Drapier noticed that he hadn't mentioned Fianna Fail itself. And Drapier understood. Whatever rows Fianna Fail has will be contained within the party. No danger from that quarter and in the current climate, little danger either of Ber tie Ahern risking a run to the country - or much else for that matter.
Drapier relaxed and changed the subject. "Haven't we done well on the North? That's one problem at least out of the way."
"You've done well," said the friend. "I never thought I'd live to see the day. And it all happened so quickly in the end - so smoothly too. Bertie played a blinder and backroom boys really did their homework this time. Fair play all round."

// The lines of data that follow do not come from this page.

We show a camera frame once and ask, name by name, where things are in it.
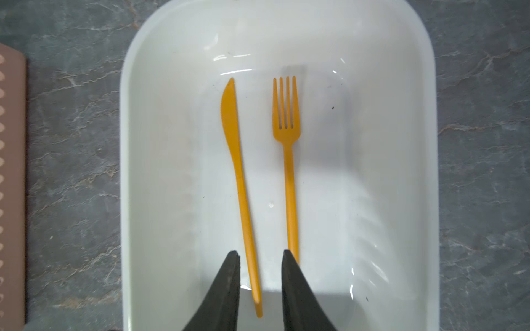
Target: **gray marble surface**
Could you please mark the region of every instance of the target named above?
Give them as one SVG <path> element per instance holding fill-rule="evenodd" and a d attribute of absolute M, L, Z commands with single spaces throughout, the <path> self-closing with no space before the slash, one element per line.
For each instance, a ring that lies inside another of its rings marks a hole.
<path fill-rule="evenodd" d="M 122 327 L 119 76 L 160 5 L 0 1 L 29 63 L 27 330 Z M 529 330 L 530 2 L 411 5 L 437 62 L 440 329 Z"/>

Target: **fork head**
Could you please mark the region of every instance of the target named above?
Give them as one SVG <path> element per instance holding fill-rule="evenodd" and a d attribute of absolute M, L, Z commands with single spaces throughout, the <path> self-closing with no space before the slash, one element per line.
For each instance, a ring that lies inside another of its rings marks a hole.
<path fill-rule="evenodd" d="M 278 87 L 276 78 L 274 78 L 274 87 L 272 89 L 272 131 L 274 132 L 274 138 L 282 144 L 292 144 L 300 137 L 301 132 L 296 76 L 293 76 L 292 100 L 289 94 L 289 77 L 286 77 L 285 81 L 286 102 L 284 102 L 284 80 L 280 77 L 280 102 L 278 103 Z"/>

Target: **orange plastic fork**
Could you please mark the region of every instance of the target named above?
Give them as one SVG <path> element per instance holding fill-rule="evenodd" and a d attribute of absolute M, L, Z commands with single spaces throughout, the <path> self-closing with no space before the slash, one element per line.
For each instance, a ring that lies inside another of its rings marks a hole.
<path fill-rule="evenodd" d="M 289 77 L 285 79 L 286 100 L 284 103 L 284 80 L 280 77 L 280 107 L 278 111 L 278 90 L 276 78 L 272 94 L 272 131 L 274 138 L 284 147 L 285 204 L 287 211 L 287 241 L 289 250 L 299 262 L 298 257 L 298 220 L 296 216 L 295 174 L 293 167 L 293 143 L 300 137 L 300 112 L 298 111 L 298 93 L 296 77 L 293 76 L 293 109 L 289 96 Z"/>

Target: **white plastic basin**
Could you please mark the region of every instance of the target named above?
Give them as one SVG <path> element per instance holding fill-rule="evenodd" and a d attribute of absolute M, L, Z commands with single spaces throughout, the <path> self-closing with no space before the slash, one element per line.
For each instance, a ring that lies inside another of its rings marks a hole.
<path fill-rule="evenodd" d="M 280 330 L 287 247 L 272 79 L 296 75 L 301 268 L 338 330 L 438 330 L 434 56 L 403 0 L 173 0 L 120 85 L 124 328 L 180 330 L 231 249 L 239 330 Z M 254 313 L 220 100 L 234 77 L 263 290 Z"/>

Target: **yellow knife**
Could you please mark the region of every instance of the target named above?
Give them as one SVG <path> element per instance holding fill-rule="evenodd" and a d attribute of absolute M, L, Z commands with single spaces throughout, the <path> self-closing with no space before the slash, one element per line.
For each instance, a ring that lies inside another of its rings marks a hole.
<path fill-rule="evenodd" d="M 243 226 L 246 263 L 249 266 L 252 297 L 254 298 L 256 315 L 261 318 L 263 316 L 263 307 L 261 304 L 260 277 L 258 274 L 258 261 L 256 260 L 254 236 L 252 235 L 249 203 L 246 199 L 245 177 L 243 174 L 243 160 L 241 159 L 239 123 L 237 120 L 237 104 L 235 102 L 235 86 L 233 78 L 230 78 L 225 87 L 225 92 L 223 92 L 223 98 L 221 99 L 221 120 L 223 121 L 226 142 L 228 143 L 228 148 L 232 155 L 232 161 L 234 162 L 237 196 L 239 197 L 239 210 L 241 213 L 241 225 Z"/>

That wasn't to be his last word.
"I'm not happy though. I don't like all that stuff in Carrickmore. The North doesn't change that quickly."
Now Drapier had one criticism to make of his friend. It was that he always paraded himself as a platform republican while in reality he was a conviction partitionist, with little liking or feel for the fourth green field. He did not have long to wait to have this confirmed.
"Too much hatred, too little room. The bigotry is bred in the bone. Things won't change that easily. I don't like what I see in Carrickmore. Father Denis Faul is too good a man - the best cleric to come out of the Troubles, if you ask me - too good a man to have to put up with that sort of nastiness and intimidation at this stage in his life. If that crowd want a Provo priest for a Provo people, then let them have one."
Drapier was surprised at the intensity. "It is going to work," he said. "Some local difficulties maybe, but it is going to last."
"It will, but not as smoothly as you think. There is more than one Carrickmore - on both sides. There is a lot up there who don't have much appetite for reconciliation and forgiveness. It's not in their nature - and with all these new ministers in their new suits and new cars - you know yourself that for every one happy, four will feel it should have been them. Sure weren't you talking yourself last week about the Godfathers and all that?"
There was another pause.
"Ah, but sure I've always been a pessimist, maybe a bit grumpy too, but it has ensured I've rarely been too far wrong. But this time I hope I am. And I've great time for Trimble and Mallon, and it may surprise you but I think Martin McGuinness will make the cut. I like the way he is shaping up."
With that, he bade Drapier goodbye, wishing him a happy Christmas, a sentiment Drapier now passes on to all his readers.